I love a lot of contemporary Christian music. Some of it is called Praise and Worship and some of it really does express praise and worship. I like the messages I find in them. I like to sing them in my car and with others at times. I used to love to sing them in church before I became Orthodox. But now I think they have a time and place and a worship service in a church is not it.
Perhaps the writer is thinking about the musical beat, the tempo (which is sometimes quite fast — Redeemed How I love to proclaim it, redeemed by the blood of the Lamb comes to mind immediately) as contrasted to our music which is more subdued. Even the songs of gladness like the Hymn to the Theotokos during the Pascha season (Shine New Jerusalem!) are slower and more “Orthodox” in sound.
I can’t help but wonder which has more effect on a person: the words or the music. Certainly discordant music would hinder hearing the words at all. But would I happily sing “Shout to the Lord all the earth let us sing, power and majesty praise to the King. Mountains fall down and the seas will roar at your name. I sing for joy at the works of your hands, forever I’ll love you forever I’ll stand. Nothing compares to the promise I have in You.” to Grechanino or Bortniansky? Could I sing the Great Doxology to a tune by Mercy Me or Casting Crowns?
Anam Cara & s-p:
I’m not throwing all Protestant praise music under the bus. As Anam has said, there’s some of it that conveys the qualities of God — His providence, love, might, etc. — in a way that’s uplifting and builds up the soul. There’s also an awful lot of music that puts the focus on the personal emotional response to God (“*I* love the Lord..” “*I* sing his praise …” I feel this, I feel that.) Those are a harder sell for me, unless they take their text from Scripture.

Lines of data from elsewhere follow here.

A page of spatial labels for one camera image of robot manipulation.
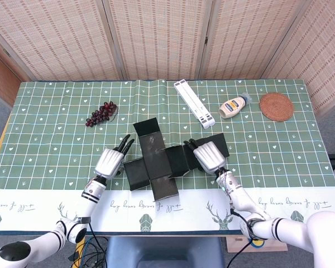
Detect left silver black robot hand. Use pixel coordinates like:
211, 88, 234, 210
94, 134, 135, 180

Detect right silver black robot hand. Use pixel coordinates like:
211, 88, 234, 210
183, 138, 228, 174

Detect black cardboard box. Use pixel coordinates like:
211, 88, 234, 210
123, 117, 230, 202

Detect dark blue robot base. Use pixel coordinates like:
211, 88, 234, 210
104, 236, 226, 268

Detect dark red grape bunch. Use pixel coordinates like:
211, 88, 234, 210
85, 100, 119, 128

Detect green grid tablecloth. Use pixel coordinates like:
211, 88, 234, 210
0, 79, 335, 234

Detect mayonnaise squeeze bottle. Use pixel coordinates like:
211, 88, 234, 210
218, 92, 252, 119

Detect white folding stand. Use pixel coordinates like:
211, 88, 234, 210
173, 79, 216, 130

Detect round brown woven coaster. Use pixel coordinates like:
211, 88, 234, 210
259, 92, 294, 122

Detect woven bamboo folding screen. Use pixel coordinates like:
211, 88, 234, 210
0, 0, 335, 112

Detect brown wooden door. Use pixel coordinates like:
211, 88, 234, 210
0, 47, 22, 108

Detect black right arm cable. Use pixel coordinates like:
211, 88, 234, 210
224, 208, 266, 268

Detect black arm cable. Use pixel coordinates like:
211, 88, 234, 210
224, 208, 266, 268
78, 217, 100, 241

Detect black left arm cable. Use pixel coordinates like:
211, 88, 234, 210
78, 217, 100, 241

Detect black floor cables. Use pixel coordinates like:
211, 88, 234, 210
68, 236, 109, 268

But just as with Orthodox music, it depends a lot on how the singer(s) (and musicians and so on, if there are any) do what they do. It’s important not to go overboard either with too much or too little emotion. The musically-inclined can make those decisions. I just haven’t heard many Prots express a need for balance, and I haven’t heard many Orthodox consider that they don’t want to copy other Christian music trends without weighing it out first.
Lastly, I’m aware that there’s an enormous amount of subjectivity in music. My example of someone who “got it right” could be someone else’s example of some kind of excess.
I’m late arriving, I know, but his made me think of a pretty funny quote I heard once, while still an Episcopalian: “A praise song is to a hymn as a Hallmark card is to Shakespeare.”
Anam Cara,
I know I’m really late at posting this, but in Bridegroom Matins the main theme is rousing our souls from spiritual slumber/sloth (in greek: acacia). The opposite of sloth in this service is spiritual sobriety, hence passionlessness (in greek: apatheia). The problem with “contemporary” (a poor word choice if I’ve ever seen one) Christian music is that it invites us to a spiritual gluttony/drunkeness. For instance, the song you posted (“The Love of Christ”) does not retell the story of Christ’s love (as we see in Bridegroom Matins, for instance, the creed or our Eucharistic Prayers) but instead it describes the emotional feeling of Christ’s love (notice that doctrinally, the song could be sung by an atheist or muslim). The first promotes spiritual sobriety, the second a spiritual hedonism.
Perhaps an excellent modern example is the re-purposing of the great ancient Western hymn “Be Thou My Vision.” Although the hymn originally tells the story of Christ as singular vision obtained through long, hard ascesis (namely, the renouncing of the world and joining a monastic order), the modern evangelical retelling of this hymn is a sort of ecstatic vision achieved only by lowering one’s inhibitions and entirely without spiritual struggle. The original meaning is passionlessness through renunciation of wealth and society. The protestant interpretation is Christ as altered state of mind; a sort of psychological religious experience. The first interpretation is Orthodox, the second anything but.